Meantime in Uzbekistan, my old adversary President Karimov is re-elected with 88 per cent of the vote on a 90 per cent turnout. The opposition parties in Uzbekistan are all banned, and the four other “candidates” had all declared their support for Karimov. The fact that Russia praised the election is more evidence that you don’t have to be a right-wing hawk to worry about Putin. But against that must be set the way no amount of googling turns up a word of condemnation from the British government.

Our earlier support for Karimov as part of the “war on terror” is well documented, not least by me. The same philosophy in Pakistan has left our policy in a disastrous mess following the appalling assassination of Benazir Bhutto. Hearing the UK and US drone on about the need for democracy, after enthusiastically backing the military dictator Pervez Musharraf for years, makes me sick. I am least of all impressed by Washington’s sartorial test of democracy. Islam Karimov has never worn a uniform but is still a dictator. Musharraf has never been elected and remains a dictator, even if he dons a tutu.

Romantic progress

My partner, Nadira, joined me in Ghana for Christmas and we spent most of our time rehearsing for her one-woman show, The British Ambassador’s Belly Dancer, playing at the Arcola Theatre in London throughout January. The show is autobiographical, and Nadira’s is a remarkable story of the degradation we have inflicted on Uzbekistan, and the ability of the spirit to rise above it. Less profoundly, in the second half it casts an entirely different light on some of the events I describe in Murder in Samarkand, as Nadira moves from romantic interest to protagonist. Nadira is searingly honest, and I don’t always look well in this new light. But the play addresses bigger issues than my vanity, and should be a tremendous theatrical experience.

Craig Murray was British ambassador to Uzbekistan from 2002-2004. His book “Murder in Samarkand” is published by Mainstream (£7.99)

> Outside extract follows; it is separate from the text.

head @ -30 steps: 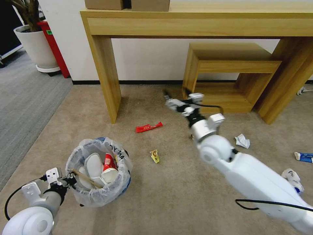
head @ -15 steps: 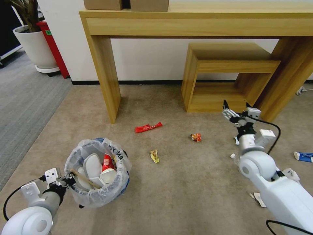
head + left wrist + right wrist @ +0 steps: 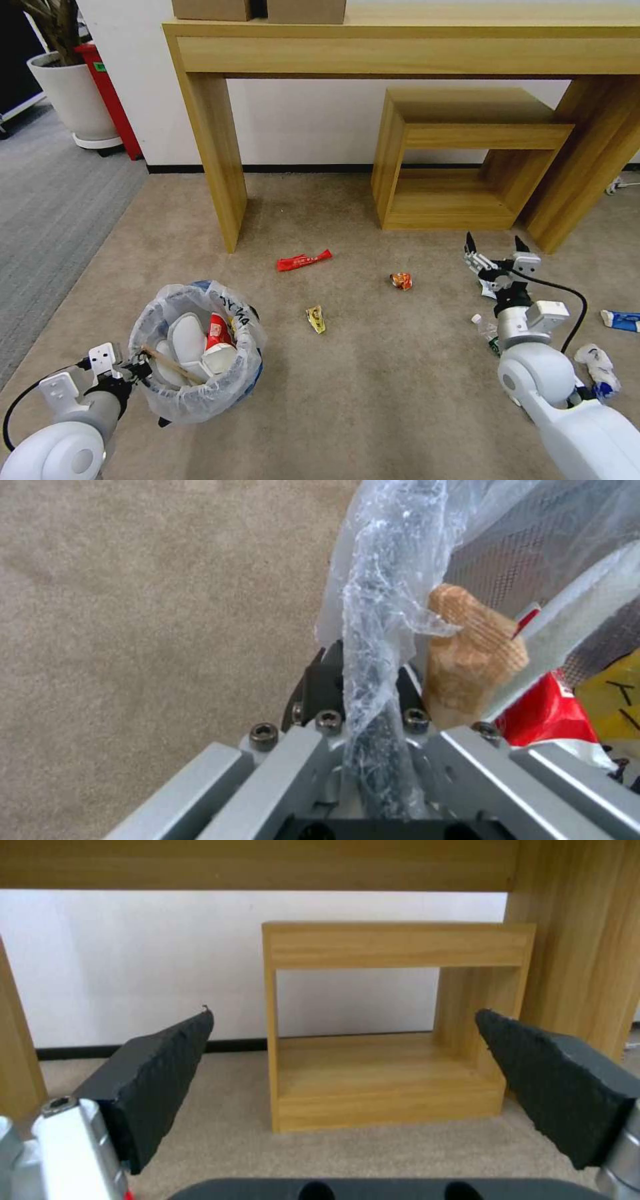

http://www.newstatesman.com/200801100008

As usual my copy was slightly edited for length, but I feel the choice of this sentence to cut was interesting: “Benazir Bhutto inherited all her family’s qualities of physical courage, personal charisma and rapacious veniality”. I am extremely sorry she was assassinated, but a candidate for sainthood she is not. Worth remembering, especially given the new prominence of her horrible husband.